Negli ultimi giorni la rabbia e la disperazione stavano visibilmente aumentando, tanto che molte persone su pressione della polizia avevano deciso di recarsi all’interno dei campi governativi gestiti dai militari o addirittura di tornare indietro in Turchia o nei loro paesi martoriati dalla guerra. Il regime dei confini dell’Unione ha costretto per mesi migliaia di vite umane a vivere in tende piantate nel fango, sospese in un limbo in condizioni estreme. In più occasioni le forze di polizia macedoni e greche li hanno gasati, sparando contro le persone quei proiettili e quelle granate dai quali fuggivano. Il benvenuto per essersi spinti fino in Europa a sognare un futuro migliore e provare a costruire un presente più giusto. Lasciati soli dalle istituzioni europee, impossibilitati a far richiesta d’asilo, sbeffaggiati da un sistema di domanda attraverso skype che non ha mai funzionato.

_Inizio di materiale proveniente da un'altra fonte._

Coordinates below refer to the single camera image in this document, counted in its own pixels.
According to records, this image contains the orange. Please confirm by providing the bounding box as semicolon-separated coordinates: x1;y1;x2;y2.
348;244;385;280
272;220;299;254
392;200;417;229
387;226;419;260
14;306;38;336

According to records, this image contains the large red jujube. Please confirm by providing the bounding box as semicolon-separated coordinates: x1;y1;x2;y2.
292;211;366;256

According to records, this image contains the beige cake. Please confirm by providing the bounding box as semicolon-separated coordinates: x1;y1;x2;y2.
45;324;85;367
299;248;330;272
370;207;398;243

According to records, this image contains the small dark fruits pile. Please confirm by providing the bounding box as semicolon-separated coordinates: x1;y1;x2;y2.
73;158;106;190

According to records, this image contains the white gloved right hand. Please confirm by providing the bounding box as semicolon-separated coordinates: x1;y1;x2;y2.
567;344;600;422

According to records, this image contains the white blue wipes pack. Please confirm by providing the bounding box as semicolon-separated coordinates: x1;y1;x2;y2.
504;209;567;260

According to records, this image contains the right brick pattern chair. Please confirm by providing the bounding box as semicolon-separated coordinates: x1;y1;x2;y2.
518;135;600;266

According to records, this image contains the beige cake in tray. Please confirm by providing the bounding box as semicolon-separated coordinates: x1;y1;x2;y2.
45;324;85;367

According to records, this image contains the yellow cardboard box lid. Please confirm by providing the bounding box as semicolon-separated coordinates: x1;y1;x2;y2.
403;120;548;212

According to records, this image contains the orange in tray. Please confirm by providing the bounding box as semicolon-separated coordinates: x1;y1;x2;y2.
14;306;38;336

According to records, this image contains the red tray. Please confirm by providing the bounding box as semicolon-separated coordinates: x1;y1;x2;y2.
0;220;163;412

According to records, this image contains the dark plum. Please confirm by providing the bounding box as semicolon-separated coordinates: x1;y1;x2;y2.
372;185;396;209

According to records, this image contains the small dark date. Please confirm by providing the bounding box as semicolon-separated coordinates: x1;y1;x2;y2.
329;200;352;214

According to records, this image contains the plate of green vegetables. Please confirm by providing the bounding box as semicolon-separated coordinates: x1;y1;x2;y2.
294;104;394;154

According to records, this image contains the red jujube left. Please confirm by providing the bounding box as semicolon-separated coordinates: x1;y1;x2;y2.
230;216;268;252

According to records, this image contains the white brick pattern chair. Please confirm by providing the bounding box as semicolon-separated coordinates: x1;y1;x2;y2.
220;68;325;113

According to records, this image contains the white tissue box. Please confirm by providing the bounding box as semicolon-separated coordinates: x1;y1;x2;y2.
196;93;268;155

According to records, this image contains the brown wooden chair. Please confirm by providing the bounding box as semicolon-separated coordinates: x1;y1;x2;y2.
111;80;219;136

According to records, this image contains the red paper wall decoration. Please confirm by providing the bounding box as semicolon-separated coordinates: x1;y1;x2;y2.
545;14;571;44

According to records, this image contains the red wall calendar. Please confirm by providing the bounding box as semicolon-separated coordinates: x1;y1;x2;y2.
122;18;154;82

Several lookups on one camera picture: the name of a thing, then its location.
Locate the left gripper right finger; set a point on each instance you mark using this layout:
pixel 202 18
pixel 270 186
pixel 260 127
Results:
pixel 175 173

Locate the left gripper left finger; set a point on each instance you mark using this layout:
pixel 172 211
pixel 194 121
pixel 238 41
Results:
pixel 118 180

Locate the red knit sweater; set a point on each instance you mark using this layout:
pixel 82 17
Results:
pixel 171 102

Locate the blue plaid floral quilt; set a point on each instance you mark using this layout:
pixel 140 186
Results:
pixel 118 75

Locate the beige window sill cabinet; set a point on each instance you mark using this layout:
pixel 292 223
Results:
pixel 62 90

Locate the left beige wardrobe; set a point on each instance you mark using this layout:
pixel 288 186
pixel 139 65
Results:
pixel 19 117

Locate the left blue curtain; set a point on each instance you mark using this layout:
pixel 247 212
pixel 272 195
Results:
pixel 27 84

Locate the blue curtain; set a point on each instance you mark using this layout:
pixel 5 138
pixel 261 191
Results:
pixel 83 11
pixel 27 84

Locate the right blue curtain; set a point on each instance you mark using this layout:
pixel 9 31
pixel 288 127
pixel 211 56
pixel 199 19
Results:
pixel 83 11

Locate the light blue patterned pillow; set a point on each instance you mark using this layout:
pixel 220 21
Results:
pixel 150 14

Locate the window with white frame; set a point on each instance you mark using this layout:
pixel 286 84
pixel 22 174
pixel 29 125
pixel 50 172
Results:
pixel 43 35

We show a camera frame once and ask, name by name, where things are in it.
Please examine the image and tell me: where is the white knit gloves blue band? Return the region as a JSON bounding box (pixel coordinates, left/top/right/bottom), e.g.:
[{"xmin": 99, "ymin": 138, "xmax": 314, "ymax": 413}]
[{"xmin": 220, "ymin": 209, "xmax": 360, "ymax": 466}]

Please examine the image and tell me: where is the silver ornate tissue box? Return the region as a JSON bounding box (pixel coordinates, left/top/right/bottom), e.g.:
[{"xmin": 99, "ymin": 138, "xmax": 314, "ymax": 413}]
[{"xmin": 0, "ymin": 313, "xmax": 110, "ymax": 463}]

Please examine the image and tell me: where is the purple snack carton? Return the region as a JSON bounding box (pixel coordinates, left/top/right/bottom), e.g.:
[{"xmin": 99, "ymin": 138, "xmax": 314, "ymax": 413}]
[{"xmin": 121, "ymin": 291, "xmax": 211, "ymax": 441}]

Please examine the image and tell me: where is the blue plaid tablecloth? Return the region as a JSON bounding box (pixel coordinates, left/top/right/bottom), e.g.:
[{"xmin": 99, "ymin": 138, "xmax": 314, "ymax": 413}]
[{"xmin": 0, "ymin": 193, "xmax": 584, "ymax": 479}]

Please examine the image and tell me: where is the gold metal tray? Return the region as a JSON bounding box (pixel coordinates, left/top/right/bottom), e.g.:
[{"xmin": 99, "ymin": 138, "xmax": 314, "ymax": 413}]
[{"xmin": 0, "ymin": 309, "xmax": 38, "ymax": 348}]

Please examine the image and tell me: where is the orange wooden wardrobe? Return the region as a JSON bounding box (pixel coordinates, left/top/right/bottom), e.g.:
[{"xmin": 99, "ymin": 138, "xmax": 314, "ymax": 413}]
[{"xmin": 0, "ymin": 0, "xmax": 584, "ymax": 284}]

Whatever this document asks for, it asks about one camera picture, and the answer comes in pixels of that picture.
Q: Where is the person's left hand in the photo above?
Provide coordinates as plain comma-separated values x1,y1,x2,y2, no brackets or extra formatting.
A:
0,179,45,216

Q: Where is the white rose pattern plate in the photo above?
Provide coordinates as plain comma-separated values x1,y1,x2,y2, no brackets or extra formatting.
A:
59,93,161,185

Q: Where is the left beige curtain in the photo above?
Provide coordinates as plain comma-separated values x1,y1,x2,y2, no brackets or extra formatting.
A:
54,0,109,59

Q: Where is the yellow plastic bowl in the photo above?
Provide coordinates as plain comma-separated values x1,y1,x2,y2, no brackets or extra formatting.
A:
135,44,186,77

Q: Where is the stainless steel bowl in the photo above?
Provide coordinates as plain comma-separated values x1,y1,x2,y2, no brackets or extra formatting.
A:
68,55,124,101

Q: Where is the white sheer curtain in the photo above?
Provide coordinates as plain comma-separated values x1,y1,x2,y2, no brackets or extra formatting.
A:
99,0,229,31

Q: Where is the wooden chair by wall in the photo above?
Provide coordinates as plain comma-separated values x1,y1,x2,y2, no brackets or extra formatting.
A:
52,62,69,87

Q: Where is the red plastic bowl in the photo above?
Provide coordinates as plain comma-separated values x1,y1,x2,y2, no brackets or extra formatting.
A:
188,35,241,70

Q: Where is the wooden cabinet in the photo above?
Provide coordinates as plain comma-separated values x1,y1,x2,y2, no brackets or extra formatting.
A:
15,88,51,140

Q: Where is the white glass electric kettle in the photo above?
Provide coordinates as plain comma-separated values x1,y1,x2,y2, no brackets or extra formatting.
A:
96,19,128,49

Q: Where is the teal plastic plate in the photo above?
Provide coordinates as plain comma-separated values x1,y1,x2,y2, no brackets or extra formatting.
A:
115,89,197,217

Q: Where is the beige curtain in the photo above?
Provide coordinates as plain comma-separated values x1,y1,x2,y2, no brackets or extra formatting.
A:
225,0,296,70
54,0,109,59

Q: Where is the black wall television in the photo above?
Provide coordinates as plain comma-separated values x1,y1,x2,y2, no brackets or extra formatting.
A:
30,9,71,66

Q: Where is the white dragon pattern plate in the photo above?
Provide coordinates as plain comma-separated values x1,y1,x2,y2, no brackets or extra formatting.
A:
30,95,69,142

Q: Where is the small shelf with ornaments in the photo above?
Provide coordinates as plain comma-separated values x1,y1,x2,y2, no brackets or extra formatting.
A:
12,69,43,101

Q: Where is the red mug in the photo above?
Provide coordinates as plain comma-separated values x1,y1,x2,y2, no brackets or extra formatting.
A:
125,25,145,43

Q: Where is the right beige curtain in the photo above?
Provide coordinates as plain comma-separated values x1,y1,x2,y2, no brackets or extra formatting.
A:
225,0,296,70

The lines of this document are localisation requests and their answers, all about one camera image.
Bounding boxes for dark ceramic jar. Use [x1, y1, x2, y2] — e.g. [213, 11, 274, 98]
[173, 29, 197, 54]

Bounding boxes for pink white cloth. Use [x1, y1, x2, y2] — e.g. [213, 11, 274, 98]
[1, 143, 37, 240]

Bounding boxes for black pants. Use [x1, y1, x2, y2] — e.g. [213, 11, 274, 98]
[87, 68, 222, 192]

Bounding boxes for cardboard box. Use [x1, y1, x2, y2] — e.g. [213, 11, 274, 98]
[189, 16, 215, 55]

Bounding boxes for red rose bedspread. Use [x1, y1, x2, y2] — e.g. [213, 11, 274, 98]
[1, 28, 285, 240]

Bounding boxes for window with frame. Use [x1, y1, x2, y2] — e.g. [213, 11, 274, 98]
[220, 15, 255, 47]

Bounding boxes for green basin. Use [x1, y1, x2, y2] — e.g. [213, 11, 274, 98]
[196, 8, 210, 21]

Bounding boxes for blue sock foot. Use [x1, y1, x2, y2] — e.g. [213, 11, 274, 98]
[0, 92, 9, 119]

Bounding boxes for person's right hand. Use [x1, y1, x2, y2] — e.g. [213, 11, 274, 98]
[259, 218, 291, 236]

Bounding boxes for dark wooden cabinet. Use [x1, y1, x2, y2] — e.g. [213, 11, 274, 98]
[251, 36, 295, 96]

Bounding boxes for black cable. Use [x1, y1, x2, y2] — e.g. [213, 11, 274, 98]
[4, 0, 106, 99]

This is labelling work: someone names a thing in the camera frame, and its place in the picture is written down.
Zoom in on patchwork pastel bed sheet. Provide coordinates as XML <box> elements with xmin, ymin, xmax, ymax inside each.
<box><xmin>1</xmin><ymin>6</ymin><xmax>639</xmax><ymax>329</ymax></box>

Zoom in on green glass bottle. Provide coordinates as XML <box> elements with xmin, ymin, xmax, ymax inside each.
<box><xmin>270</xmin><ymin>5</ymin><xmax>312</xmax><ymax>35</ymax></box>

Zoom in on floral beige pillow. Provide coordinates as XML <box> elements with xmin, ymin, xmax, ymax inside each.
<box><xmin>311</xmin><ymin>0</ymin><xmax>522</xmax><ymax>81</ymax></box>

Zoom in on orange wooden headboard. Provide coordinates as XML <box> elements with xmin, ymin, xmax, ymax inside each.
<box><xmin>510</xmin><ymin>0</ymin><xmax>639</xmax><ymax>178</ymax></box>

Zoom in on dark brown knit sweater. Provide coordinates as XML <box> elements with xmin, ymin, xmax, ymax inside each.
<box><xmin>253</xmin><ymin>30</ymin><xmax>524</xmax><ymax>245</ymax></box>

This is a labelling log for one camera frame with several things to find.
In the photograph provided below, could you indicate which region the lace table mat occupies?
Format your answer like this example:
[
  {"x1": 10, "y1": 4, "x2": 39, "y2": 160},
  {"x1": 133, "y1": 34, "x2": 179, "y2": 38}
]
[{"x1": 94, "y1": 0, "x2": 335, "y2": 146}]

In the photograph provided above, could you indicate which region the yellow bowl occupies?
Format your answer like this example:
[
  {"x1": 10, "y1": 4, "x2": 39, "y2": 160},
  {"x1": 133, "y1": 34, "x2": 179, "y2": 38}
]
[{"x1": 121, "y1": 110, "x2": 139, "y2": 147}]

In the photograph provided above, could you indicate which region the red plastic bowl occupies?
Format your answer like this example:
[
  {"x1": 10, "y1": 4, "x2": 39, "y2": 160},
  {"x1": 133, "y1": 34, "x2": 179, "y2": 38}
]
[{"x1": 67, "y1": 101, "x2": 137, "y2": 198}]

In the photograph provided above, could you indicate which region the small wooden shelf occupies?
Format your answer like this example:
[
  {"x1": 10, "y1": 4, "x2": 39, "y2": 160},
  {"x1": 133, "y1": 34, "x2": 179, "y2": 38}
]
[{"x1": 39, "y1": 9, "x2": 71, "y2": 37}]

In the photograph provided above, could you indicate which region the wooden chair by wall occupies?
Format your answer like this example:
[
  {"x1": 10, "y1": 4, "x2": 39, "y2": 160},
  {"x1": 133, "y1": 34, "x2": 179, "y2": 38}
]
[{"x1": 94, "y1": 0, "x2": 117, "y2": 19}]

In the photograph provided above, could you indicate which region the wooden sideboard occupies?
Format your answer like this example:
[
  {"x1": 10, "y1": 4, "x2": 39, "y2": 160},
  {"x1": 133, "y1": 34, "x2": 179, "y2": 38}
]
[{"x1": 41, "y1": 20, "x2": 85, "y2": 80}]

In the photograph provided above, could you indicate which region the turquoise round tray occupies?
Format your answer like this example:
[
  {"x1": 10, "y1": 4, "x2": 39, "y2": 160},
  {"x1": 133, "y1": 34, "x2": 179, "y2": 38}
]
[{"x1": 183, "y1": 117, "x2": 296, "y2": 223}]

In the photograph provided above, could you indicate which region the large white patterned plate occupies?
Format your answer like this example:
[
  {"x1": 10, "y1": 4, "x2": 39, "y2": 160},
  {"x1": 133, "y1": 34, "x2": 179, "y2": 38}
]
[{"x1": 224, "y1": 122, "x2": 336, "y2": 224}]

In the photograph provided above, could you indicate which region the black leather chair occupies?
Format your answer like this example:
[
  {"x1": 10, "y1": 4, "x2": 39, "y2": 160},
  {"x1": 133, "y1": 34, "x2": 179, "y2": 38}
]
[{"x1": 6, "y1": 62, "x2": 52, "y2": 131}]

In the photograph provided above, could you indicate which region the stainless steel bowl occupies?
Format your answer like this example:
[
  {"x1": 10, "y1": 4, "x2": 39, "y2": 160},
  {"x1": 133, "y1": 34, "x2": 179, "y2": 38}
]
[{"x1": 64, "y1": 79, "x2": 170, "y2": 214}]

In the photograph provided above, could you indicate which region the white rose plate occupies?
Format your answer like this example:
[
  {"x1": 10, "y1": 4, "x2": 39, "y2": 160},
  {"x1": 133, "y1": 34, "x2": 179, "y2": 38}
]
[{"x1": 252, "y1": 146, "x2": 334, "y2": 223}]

Solo l’apporto di alcune organizzazioni umanitarie come MSF e dei tantissimi volontari indipedenti presenti al campo hanno garantito che le loro condizioni di vita non fossero ancor peggiori. Questa solidarietà all’Europa evidentemente fa paura, perchè la ripicca verso i migranti, dopo ogni giornata di protesta, era quella di non permettere ai volontari di entrare nel campo.
In questo tempo di attesa la determinazione dei migranti, le loro proteste e la speranza che quel maledetto confine si aprisse non sono mai mancate, anzi, hanno mantenuto viva l’attesa di tutti coloro che avrebbero voluto abbattare assieme a loro quella barreria e tagliare quel filo spinato.
In questo momento è in atto la più grande deportazione di massa degli ultimi decenni. Probabilmente non ci sarà bisogno di usare la forza nello sgombero: le persone sono state stremate fisicamente e psicologicamente in un lento ma inesorabile logorio. Basta solo la presenza della polizia e dell’esercito per farli salire stanchi sui pullman verso dei campi militarizzati che hanno sempre rifiutato. Da oggi nemmeno ai medici è permesso entrare e non avviene la distribuzione di cibo. A breve sarà impossibile vivere qui e le persone lo sanno. Anche i volontari sono stati costretti a smontare le loro strutture ed andarsene.
Oggi si scrive un’altra pagina buia dell’Europa, è lo specchio più nitido del fallimento di un continente che decanta i diritti ma non vuole più applicarli.